Task prompt
Whenever a line in the listing contains "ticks", copy that line.

Input material

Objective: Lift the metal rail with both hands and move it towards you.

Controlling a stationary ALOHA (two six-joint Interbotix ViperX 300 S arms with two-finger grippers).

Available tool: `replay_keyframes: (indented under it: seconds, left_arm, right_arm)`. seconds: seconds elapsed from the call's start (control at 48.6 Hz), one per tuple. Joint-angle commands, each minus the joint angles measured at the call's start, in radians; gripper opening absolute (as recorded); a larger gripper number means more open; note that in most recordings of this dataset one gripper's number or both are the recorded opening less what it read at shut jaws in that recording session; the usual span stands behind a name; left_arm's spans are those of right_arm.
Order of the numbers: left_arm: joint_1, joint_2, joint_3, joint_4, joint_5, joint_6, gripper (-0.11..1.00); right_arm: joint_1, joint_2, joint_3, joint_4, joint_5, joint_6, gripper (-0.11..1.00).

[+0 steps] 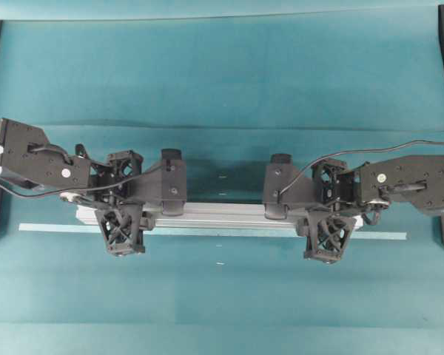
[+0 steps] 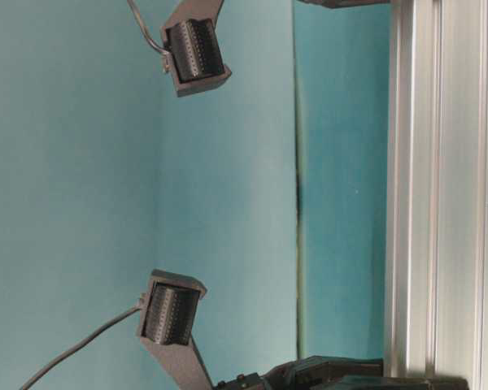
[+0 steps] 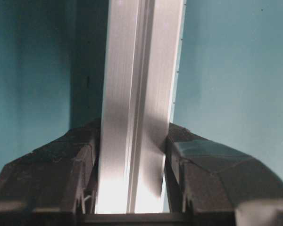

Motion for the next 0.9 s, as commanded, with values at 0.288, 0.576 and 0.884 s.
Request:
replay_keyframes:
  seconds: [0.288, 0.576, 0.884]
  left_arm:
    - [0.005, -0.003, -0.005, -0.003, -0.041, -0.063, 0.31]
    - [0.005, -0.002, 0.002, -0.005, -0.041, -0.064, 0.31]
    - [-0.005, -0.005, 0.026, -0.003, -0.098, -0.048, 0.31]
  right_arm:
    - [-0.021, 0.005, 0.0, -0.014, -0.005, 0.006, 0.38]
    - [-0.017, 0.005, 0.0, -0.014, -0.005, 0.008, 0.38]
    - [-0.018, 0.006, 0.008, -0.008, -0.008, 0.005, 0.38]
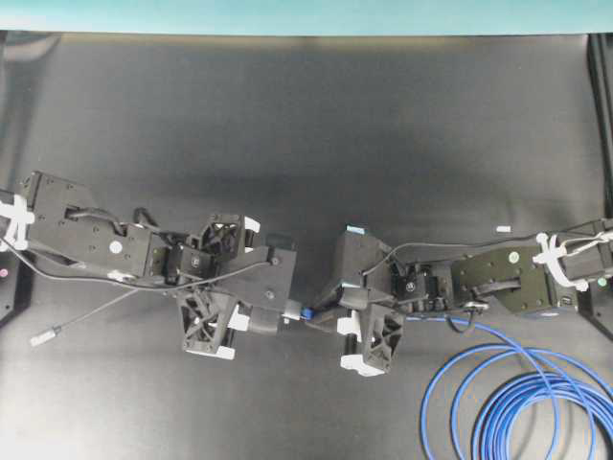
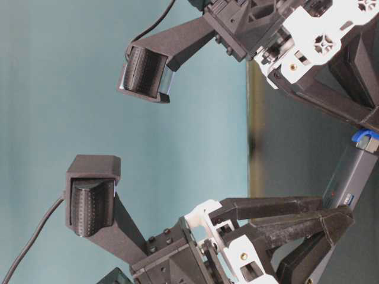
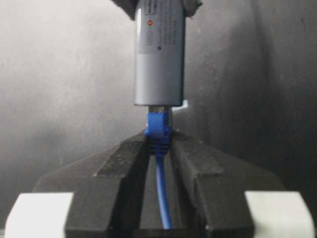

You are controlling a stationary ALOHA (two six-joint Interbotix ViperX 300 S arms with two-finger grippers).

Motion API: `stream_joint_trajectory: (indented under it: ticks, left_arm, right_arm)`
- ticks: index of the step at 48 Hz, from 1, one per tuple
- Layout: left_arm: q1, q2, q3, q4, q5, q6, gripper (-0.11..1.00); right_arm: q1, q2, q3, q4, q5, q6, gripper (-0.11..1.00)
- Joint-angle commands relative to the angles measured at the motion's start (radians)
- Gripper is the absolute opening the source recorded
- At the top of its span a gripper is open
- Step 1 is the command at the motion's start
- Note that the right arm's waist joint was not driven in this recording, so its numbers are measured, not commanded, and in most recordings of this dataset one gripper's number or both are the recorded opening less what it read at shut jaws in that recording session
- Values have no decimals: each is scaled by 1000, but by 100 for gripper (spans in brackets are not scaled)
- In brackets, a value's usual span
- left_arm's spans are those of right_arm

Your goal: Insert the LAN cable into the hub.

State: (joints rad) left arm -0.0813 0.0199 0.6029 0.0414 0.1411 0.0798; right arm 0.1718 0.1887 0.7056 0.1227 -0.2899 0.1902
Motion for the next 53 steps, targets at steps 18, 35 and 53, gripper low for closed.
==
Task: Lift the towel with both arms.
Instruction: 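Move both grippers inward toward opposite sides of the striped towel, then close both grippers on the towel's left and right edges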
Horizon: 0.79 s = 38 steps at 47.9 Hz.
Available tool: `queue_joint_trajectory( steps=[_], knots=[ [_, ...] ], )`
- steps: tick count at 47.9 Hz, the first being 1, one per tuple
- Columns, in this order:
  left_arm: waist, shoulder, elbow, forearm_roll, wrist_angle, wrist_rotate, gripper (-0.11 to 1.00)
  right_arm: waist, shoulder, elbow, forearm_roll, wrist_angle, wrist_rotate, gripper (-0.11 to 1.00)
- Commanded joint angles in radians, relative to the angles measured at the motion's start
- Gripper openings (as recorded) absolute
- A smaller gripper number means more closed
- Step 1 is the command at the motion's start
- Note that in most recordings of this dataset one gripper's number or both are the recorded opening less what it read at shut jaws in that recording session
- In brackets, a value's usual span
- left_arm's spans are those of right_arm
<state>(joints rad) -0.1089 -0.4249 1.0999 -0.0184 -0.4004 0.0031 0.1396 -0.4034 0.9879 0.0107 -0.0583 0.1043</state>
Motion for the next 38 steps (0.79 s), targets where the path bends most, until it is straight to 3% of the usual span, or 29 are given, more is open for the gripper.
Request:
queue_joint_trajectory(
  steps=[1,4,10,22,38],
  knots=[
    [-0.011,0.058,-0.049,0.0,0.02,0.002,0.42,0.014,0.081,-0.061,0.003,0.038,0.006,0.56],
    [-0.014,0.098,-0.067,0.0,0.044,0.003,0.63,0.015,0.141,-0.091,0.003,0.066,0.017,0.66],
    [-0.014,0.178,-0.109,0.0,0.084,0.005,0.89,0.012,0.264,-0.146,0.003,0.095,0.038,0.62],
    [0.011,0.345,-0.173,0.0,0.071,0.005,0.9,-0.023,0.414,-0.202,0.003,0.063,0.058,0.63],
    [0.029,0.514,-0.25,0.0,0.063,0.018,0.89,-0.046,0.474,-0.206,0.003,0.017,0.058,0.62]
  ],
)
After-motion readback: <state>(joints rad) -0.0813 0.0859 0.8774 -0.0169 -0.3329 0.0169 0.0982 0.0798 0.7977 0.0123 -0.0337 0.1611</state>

Output of the task
Motion API: `stream_joint_trajectory: (indented under it: ticks, left_arm, right_arm)`
- ticks: index of the step at 48 Hz, from 1, one per tuple

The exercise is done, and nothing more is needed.